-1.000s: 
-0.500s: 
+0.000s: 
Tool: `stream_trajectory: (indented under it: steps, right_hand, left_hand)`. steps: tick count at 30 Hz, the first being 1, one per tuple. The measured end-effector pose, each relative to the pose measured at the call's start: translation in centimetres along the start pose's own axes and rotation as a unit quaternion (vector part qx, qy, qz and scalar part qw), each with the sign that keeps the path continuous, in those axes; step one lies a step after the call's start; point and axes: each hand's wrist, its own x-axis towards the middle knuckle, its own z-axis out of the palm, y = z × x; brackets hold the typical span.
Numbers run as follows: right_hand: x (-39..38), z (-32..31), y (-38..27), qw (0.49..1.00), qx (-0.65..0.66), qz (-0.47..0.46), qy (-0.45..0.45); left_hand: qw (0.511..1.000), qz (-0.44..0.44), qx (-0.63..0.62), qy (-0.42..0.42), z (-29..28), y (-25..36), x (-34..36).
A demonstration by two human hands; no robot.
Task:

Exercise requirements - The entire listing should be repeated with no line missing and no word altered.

Exercise answer -
-1.000s: 
-0.500s: 
+0.000s: 
Tool: `stream_trajectory: (indented under it: steps, right_hand, left_hand)`. steps: tick count at 30 Hz, the first being 1, one per tuple. The measured end-effector pose, each relative to the pose measured at the call's start: translation in centimetres along the start pose's own axes and rotation as a unit quaternion (vector part qx, qy, qz and scalar part qw), each with the sign that keeps the path continuous, in those axes; step one lies a step after the call's start; point and axes: each hand's wrist, its own x-axis towards the middle knuckle, its own z-axis out of the palm, y = z × x; brackets hold the typical span.
Numbers run as follows: right_hand: x (-39..38), z (-32..31), y (-38..27), qw (0.49..1.00), qx (-0.65..0.66), qz (-0.47..0.46), qy (-0.45..0.45); left_hand: qw (0.511..1.000), qz (-0.44..0.44), qx (-0.63..0.62), qy (-0.42..0.42), z (-29..28), y (-25..36), x (-34..36).
A demonstration by two human hands; no robot.
Task:

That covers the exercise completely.